Las redadas en las discotecas eran usuales, aunque casi siempre todo terminaba con un “arreglo” con las autoridades. Pero en junio de 1969 una acción se salió de cauce en el exterior del club Stonewall, relata Peter Shapiro. La Policía dejó sentir su autoridad con el peso de sus toletes sobre una multitud en la que abundaban gais, drag queens, transexuales y jóvenes sin techo. Los disturbios se extendieron hasta las cuatro de la mañana y el saldo fue de cuatro policías heridos y 13 detenidos.

Eso se convirtió en la mecha de un despertar político.
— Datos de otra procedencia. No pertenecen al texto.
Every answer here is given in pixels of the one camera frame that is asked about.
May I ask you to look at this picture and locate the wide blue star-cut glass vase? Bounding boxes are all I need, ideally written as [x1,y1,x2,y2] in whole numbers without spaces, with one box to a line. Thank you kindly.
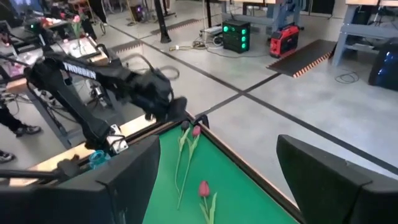
[89,149,112,170]

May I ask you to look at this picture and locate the gray workbench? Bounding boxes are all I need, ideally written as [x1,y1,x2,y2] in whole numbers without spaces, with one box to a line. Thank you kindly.
[220,0,305,29]
[331,0,398,67]

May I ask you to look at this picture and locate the person's leg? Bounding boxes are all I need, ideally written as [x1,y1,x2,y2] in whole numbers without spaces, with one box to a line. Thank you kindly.
[0,101,23,132]

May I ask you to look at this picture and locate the pink flower in vase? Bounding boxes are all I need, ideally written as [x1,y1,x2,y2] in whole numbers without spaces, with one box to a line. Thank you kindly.
[70,13,83,56]

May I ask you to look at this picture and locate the computer monitor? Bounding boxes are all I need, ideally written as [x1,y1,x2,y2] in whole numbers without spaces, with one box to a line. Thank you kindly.
[7,0,44,15]

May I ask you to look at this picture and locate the yellow cable coil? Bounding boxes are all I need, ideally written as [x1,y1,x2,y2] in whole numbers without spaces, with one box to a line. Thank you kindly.
[169,40,206,52]

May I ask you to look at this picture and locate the person's shoe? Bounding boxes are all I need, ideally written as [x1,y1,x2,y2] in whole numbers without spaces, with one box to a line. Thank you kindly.
[0,149,16,164]
[13,123,42,138]

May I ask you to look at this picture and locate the black arched handle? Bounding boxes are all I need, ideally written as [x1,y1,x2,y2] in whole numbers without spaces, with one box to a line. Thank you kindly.
[194,113,210,129]

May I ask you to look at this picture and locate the black rod with knob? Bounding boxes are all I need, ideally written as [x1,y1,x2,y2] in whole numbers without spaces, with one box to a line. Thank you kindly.
[0,154,82,187]

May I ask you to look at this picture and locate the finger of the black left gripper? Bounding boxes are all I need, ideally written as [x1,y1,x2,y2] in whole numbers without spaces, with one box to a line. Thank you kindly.
[161,96,189,123]

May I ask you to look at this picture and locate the black striped cable ramp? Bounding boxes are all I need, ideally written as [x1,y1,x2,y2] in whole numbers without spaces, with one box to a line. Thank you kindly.
[109,39,144,55]
[150,17,200,36]

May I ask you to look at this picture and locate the black computer tower green lights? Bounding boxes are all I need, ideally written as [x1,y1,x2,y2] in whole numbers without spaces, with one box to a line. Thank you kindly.
[221,19,251,54]

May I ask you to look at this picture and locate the black pole stand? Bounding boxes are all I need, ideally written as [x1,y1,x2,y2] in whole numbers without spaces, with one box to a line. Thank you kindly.
[153,0,172,44]

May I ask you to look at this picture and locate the white power strip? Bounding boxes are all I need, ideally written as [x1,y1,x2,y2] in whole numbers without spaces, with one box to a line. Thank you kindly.
[200,26,223,37]

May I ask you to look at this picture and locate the black orange-striped floor ramp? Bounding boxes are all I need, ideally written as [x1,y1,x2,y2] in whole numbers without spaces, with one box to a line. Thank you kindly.
[266,38,338,79]

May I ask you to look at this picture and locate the red portable generator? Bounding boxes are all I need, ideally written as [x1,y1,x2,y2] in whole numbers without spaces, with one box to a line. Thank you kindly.
[269,24,300,59]

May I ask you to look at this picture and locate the light wooden table end board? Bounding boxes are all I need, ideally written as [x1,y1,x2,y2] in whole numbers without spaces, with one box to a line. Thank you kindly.
[9,114,158,187]

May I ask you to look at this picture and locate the pink artificial tulip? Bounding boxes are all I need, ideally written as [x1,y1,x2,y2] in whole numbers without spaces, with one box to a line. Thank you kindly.
[198,180,218,224]
[177,125,202,211]

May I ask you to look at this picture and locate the wooden work table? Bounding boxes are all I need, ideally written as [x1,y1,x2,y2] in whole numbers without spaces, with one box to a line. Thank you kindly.
[5,33,110,95]

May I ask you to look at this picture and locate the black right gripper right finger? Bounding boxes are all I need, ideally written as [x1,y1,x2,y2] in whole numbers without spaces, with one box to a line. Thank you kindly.
[276,134,398,224]

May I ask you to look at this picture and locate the dark blue bin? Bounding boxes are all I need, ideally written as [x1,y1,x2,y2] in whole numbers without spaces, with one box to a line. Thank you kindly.
[368,39,398,91]

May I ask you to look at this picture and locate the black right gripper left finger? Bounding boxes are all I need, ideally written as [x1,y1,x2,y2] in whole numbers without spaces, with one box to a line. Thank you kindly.
[0,135,161,224]
A los pocos meses se crearon organizaciones como la Alianza de Activistas Gays, que proclamaba: “Fuera del clóset y en las calles”.

Dice Shapiro: “Como el apéndice cultural del movimiento del orgullo gay, el disco fue la encarnación del ethos ‘el-placer-es-política’ de esta nueva generación de la cultura gay que estaba harta de las redadas policiales, las leyes draconianas y la oscuridad del clóset”.